C. L. Abernethy, for appellant.

D. L. Ward and M. De Wit Stevenson, for appellee.

CONNOR J. (after stating the case.)

The defendant insists that his honor committed error in refusing to submit to the jury an issue in regard to plaintiff's alleged contributory negligence. It was held in Scott v. Railroad, 96 N.C. 428, 2 S.E. 151, that when the court fully explained to the jury the several phases of the testimony relied upon to show contributory negligence and it was apparent that defendant had, in that way, been given the benefit of such testimony with its application, an omission to submit the issue was not reversible error. Since the decision of that case the statute was enacted requiring defendant to specially plead such negligence and thereby assume the burden of showing it. Revisal 1905, § 483. While we think it the better practice, and suggest that the issue in regard to contributory negligence, when pleaded, and there is evidence to sustain the plea, be submitted, we adhere to what is said upon the subject in Wilson v. Cotton Mills, 140 N.C. 52, 52 S.E. 250, and the cases therein cited.

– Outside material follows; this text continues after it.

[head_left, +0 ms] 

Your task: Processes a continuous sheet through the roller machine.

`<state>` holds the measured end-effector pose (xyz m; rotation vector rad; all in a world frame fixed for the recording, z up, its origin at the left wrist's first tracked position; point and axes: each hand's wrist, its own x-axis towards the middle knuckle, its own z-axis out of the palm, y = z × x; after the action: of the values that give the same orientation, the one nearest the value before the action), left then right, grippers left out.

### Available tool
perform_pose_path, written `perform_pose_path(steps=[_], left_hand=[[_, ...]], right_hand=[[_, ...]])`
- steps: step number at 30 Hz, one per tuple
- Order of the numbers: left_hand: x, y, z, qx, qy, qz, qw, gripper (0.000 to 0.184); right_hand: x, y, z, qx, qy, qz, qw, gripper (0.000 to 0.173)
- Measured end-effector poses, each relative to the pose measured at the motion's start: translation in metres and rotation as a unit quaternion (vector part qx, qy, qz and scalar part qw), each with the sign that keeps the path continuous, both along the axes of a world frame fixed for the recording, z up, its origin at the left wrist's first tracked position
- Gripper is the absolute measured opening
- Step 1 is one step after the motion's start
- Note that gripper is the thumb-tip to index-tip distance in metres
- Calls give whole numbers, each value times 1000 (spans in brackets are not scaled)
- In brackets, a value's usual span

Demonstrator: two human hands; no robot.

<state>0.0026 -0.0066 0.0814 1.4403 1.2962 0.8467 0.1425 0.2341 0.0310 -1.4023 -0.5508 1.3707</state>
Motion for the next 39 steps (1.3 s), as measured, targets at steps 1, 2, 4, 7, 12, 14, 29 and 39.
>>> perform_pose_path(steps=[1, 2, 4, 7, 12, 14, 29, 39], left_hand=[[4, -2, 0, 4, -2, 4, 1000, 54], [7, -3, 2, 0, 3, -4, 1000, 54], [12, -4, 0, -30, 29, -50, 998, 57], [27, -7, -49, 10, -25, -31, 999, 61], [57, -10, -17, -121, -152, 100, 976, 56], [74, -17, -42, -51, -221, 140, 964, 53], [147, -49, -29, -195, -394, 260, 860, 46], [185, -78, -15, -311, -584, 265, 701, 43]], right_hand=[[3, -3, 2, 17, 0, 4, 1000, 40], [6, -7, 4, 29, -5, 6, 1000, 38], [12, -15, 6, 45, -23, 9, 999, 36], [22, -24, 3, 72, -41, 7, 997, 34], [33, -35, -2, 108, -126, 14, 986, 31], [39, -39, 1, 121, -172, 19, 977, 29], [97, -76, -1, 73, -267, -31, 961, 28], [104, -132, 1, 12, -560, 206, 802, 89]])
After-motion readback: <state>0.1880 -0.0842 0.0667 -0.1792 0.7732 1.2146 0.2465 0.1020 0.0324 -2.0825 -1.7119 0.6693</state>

Both sides submitted prayers for special instructions, several of which his honor gave. Among others he instructed them as follows: "(1) If you should find that the defendant company ran its train upon the Y about a mile from its station at Morehead City and reversed its engine and cars and backed its train into Morehead City and to its terminal at its pier, but informed the plaintiff that it had reversed its cars, aforesaid, this of itself would not make the defendant negligent. (2) If you find from the evidence that the defendant company ran its cars upon the Y about a mile from its station at Morehead City and reversed its engine and cars and backed its train into Morehead City and to its terminal at its pier without informing the plaintiff that it had reversed its cars and you still further find that the plaintiff in alighting from said train on the night of the alleged injury failed to exercise the ordinary care of a prudent person in like circumstances in alighting from said car and did not look or take notice of any danger, then plaintiff could not recover. It was the duty of the plaintiff to have acted the part of a prudent person in getting on and off the train, and if he did not act like a prudent person, then he cannot recover, if such failure if found by you was the cause of his injury." There can be no just criticism of the proposition involved in these instructions. The expression "he cannot recover" should not be used. The instruction should conclude in directing the jury to answer the issue accordingly, as they find. They clearly present the debated questions involving both plaintiff's and defendant's conduct.

He further charged: "(3) If you find from the evidence on the night of the alleged injury that the plaintiff was under the influence of liquor and that that was the cause of his failure to get off on the right side of the train and he thereby directly contributed to his own hurt, the plaintiff would be guilty of contributory negligence and you would answer the first issue, 'No.' Even if the defendants were guilty of negligence and the plaintiff was under the influence of liquor and intoxicated, and thereby contributed directly to his hurt, then the plaintiff cannot recover." Defendant excepts to the use of the word "directly" by his honor, insisting that it is not synonymous with ""proximately." Our attention is called to several decisions in which it is held that the terms are not synonymous. We can well understand that, in some cases, the testimony may be such as to present the distinction urged by counsel, but in the connection in which it is used by his honor we cannot think that the jury could have been misled to defendant's prejudice. It occurs to us that plaintiff would have better cause to complain in this respect than defendant.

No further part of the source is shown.